Verdrängtes ans Licht bringen. Ein Filmfestival in Guatemala hat sich zum Forum für Aufarbeitung entwickelt
Der dunkle Saal im alteingesessenen Kino Capitol in der Fußgängerzone von Guatemala-Stadt ist bis auf den letzten seiner 300 Plätze belegt. Über die Leinwand flimmert ein Schwarz-Weiß-Film. Eine bulgarische Berglandschaft mimt mit einigen Kunstpalmen eine mittelamerikanische Kulisse. »Mit Männern wie Ihnen werden wir in null Komma nichts Guatemala befreien«, tönt es in deutscher Sprache. Nur manchmal fallen ein paar spanische Kraftausdrücke, die in den Untertiteln nicht übersetzt werden müssen. In »Das Grüne Ungeheuer«, einem DDR-Klassiker von 1962 nach dem Roman von Wolfgang Schreyer, gerät der deutsche Hauptdarsteller an die vorderste Front des Kalten Krieges in Mittelamerika. Mit ihm erlebt das Publikum im Kino Capitol nun den CIA-gesteuerten Sturz des guatemaltekischen Präsidenten Arbenz mit. Dieser hatte mit seinen beherzten Landreformen »das grüne Ungeheuer« – die allmächtige United Fruit Company – gegen sich aufgebracht.
»Guatemala sieht sich im Spiegel«, urteilt Kolumnist Raúl de la Horra, einer der Podiumsgäste beim Festival. »Die Reflexion der eigenen Geschichte ist es, was wir in diesem Land so dringend brauchen.« Zwei Tage später wird ein Dokumentarfilm die BRD-Perspektive der 60er Jahre auf Guatemala zeigen. In »Jungfrau, Marx und Huracán« gehen die Filmemacher der Frage nach, »ob Moskaus Saat nun auch in Guatemala wächst«.
Filme brechen das Schweigen
In der NDR-Reportage preisen Angehörige der guatemaltekischen Elite und deutsche Kaffeeplantagenbesitzer den Putsch gegen Arbenz als Befreiungsschlag.

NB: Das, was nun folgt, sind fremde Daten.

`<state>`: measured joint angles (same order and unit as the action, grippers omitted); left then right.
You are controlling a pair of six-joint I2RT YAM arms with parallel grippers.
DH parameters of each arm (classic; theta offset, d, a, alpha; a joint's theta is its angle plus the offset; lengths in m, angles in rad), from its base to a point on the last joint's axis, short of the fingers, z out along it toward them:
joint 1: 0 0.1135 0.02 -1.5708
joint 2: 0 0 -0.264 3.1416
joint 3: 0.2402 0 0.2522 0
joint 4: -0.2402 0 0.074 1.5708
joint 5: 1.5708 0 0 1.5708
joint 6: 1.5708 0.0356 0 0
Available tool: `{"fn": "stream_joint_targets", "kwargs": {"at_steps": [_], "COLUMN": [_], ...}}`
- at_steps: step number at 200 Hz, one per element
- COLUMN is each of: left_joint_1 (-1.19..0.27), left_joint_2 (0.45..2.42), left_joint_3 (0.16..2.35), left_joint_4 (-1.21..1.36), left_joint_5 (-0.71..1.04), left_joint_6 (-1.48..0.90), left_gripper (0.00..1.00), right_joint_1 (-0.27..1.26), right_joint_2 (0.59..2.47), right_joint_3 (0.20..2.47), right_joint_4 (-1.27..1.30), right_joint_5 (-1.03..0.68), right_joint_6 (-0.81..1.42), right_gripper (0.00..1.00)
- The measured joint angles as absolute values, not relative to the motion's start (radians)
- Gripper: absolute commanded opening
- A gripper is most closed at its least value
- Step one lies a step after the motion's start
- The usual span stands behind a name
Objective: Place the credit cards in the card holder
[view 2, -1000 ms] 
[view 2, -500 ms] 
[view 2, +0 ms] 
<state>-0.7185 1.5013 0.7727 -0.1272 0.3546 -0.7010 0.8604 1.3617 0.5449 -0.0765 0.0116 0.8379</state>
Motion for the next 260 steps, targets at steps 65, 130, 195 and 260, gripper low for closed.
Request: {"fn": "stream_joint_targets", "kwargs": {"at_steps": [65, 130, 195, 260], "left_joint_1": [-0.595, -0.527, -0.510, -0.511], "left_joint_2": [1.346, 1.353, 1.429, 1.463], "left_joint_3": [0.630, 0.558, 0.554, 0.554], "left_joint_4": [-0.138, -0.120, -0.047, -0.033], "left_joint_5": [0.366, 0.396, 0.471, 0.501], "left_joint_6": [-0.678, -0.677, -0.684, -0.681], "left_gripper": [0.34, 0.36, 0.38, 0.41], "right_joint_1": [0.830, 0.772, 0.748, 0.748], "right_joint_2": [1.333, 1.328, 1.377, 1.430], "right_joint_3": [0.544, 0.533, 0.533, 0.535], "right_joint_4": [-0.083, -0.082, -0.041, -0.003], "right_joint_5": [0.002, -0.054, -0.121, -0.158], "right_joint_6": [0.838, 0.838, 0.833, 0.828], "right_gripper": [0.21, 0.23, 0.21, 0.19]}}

Ein 36 Jahre anhaltender Bürgerkrieg und der Genozid an der Mayabevölkerung werden folgen. 200 000 Menschen wurden dabei umgebracht, weitere 50 000 verschwanden gewaltsam. Der Bericht der UNO-Wahrheitskommission stellte Ende der 90er Jahre fest, dass 83 Prozent der Opfer Indigene waren und 93 Prozent der Gräueltaten von der Armee verübt wurden.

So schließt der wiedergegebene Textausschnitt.